以上所述仅为本发明的优选实施例而已,并不用于限制本发明,对于本领域的技术人员 来说,本发明可以有各种更改和变化。凡在本发明的精神和原则之内,所作的任何修改、等 同替换、改进等,均应包含在本发明的保护范围之内。
Claims (10)
1.一种适合糖尿病患者食用的营养主食,其特征在于,所述营养主食包括禾本科谷物粉、薯芋类精粉、蓼科植物种子粉及葫芦科蔬菜粉。
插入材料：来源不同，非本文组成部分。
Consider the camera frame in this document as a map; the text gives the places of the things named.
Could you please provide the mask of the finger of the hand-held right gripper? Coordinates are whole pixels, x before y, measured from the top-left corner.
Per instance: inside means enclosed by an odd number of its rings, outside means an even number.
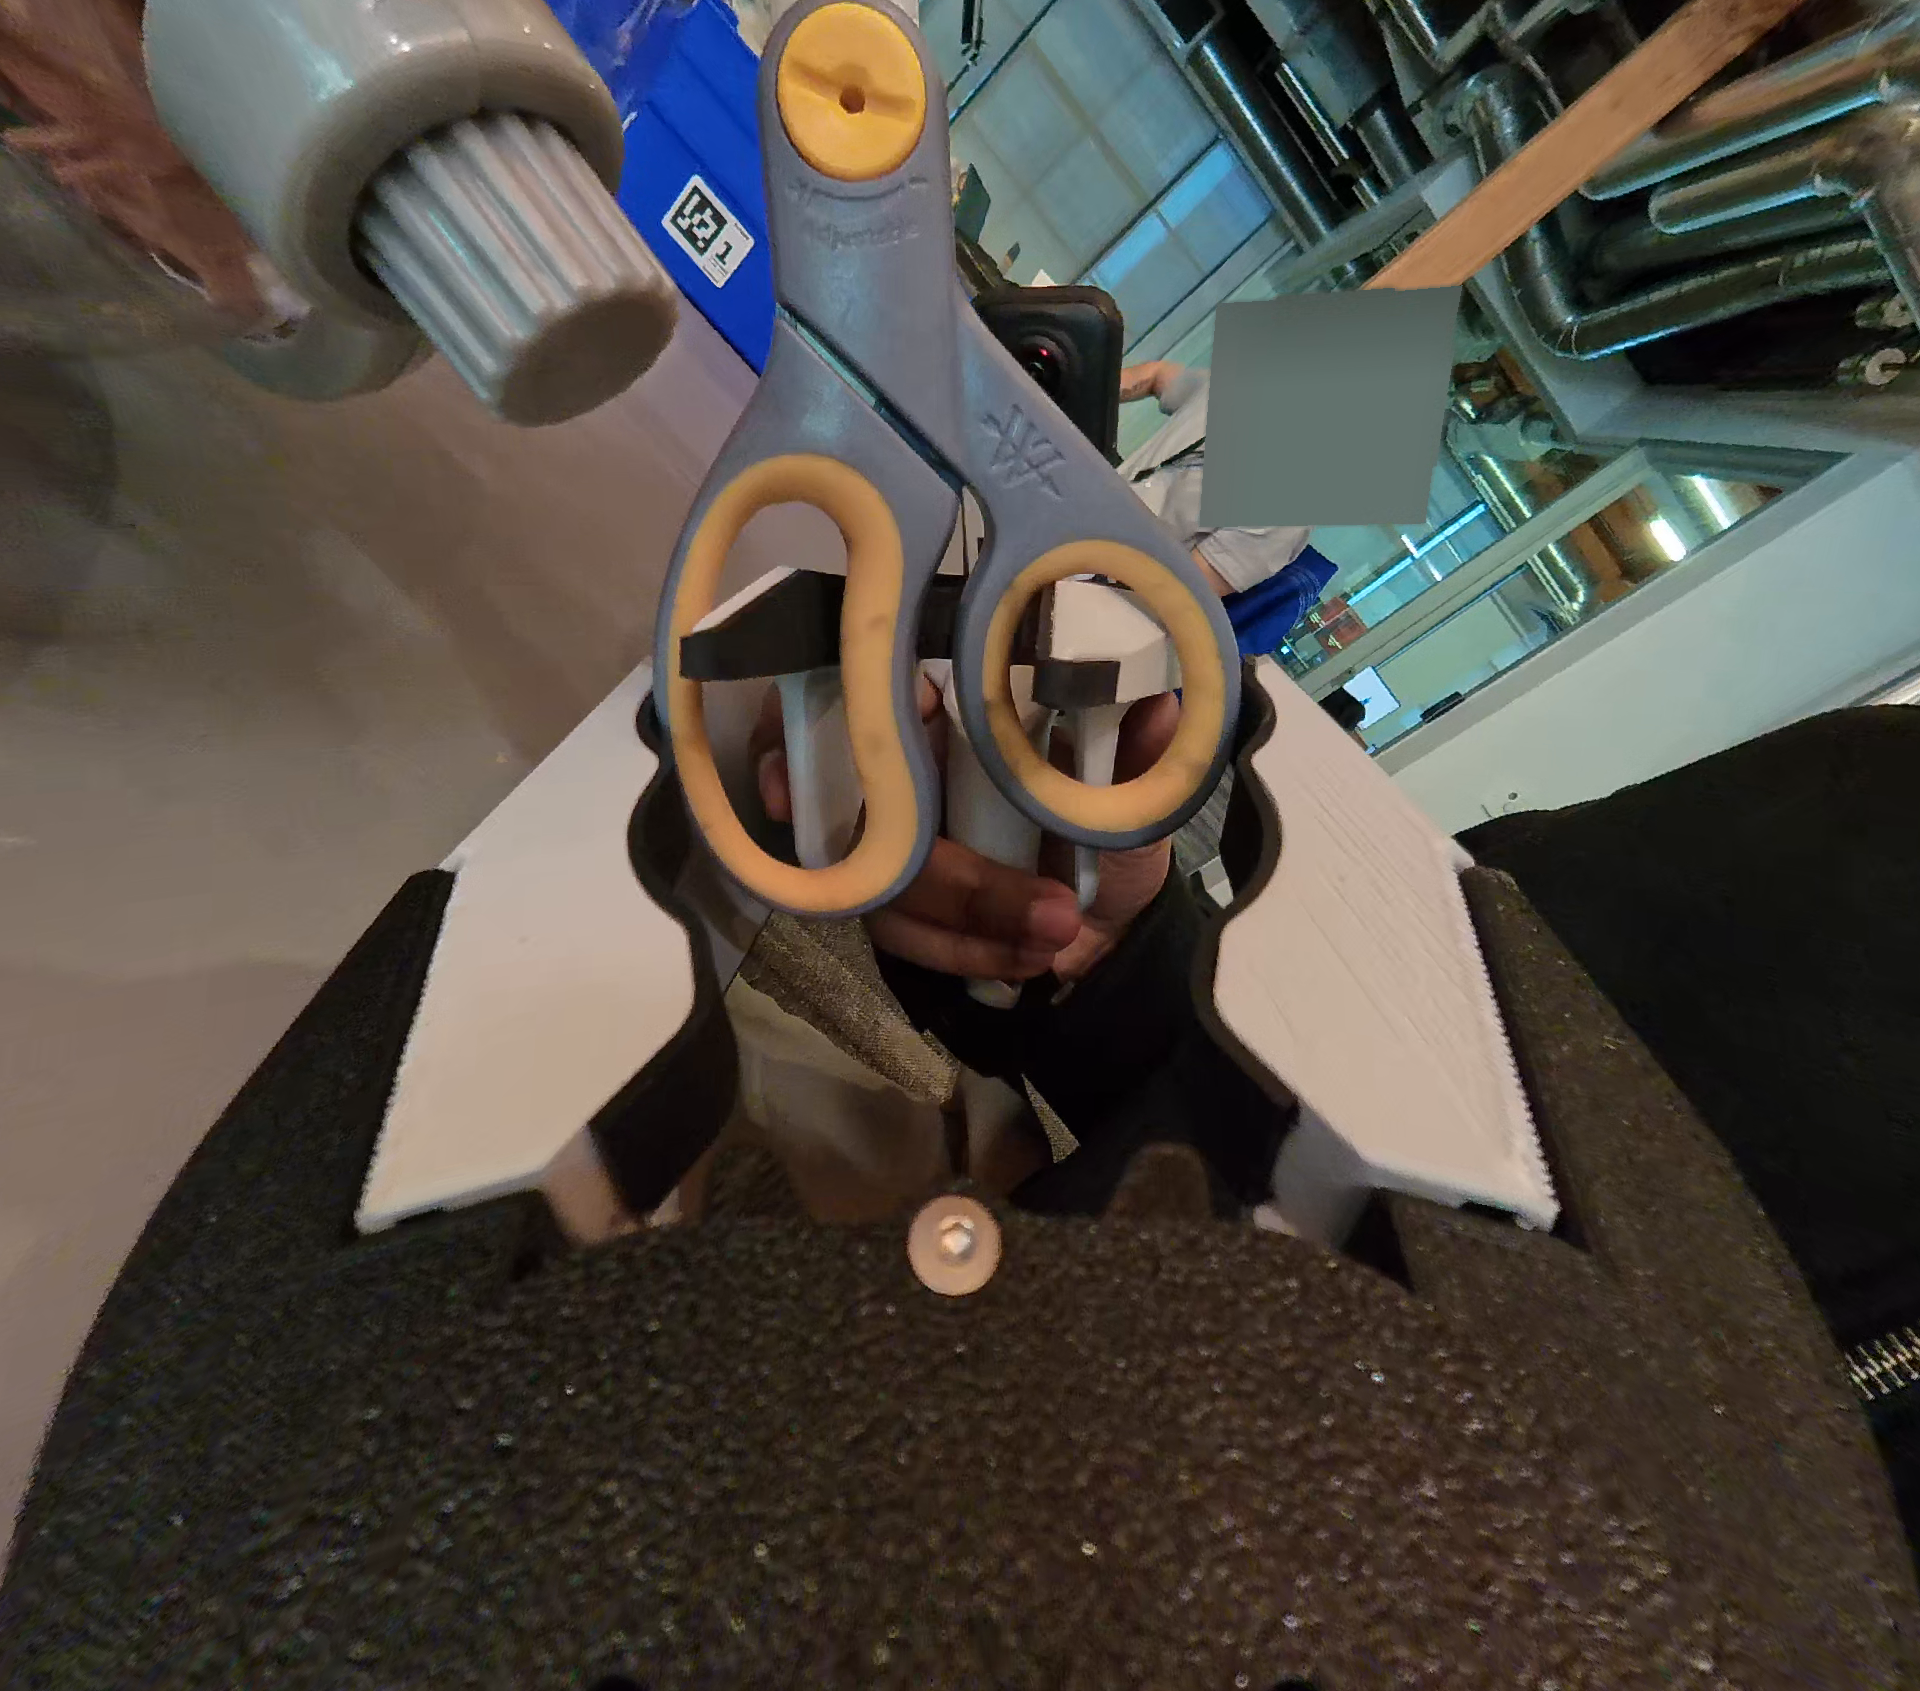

2.根据权利要求1所述的营养主食,其特征在于,按重量份计,所述营养主食包括20~92份的所述禾本科谷物粉、5~40份的所述薯芋类精粉、2~20份的所述蓼科植物种子粉及1~15份的所述葫芦科蔬菜粉。
3.根据权利要求2所述的营养主食,其特征在于,按重量份计,所述营养主食包括35~40份的所述禾本科谷物粉、20~25份的所述薯芋类精粉、8~12份的所述蓼科植物种子粉及5~8份的所述葫芦科蔬菜粉。
4.根据权利要求1至3中任一项所述的营养主食,其特征在于,所述禾本科谷物粉为薏米粉和/或燕麦粉,优选地,所述禾本科谷物粉包括所述薏米粉和所述燕麦粉,且所述薏米粉和所述燕麦粉的重量比为2~3:1。
5.根据权利要求1至3中任一项所述的营养主食,其特征在于,所述薯芋类精粉为紫薯粉、魔芋粉及山药粉中的一种或多种;优选地,所述薯芋类精粉包括所述紫薯粉和所述魔芋粉,且所述紫薯粉和所述魔芋粉的重量比为0.5~2.5:1。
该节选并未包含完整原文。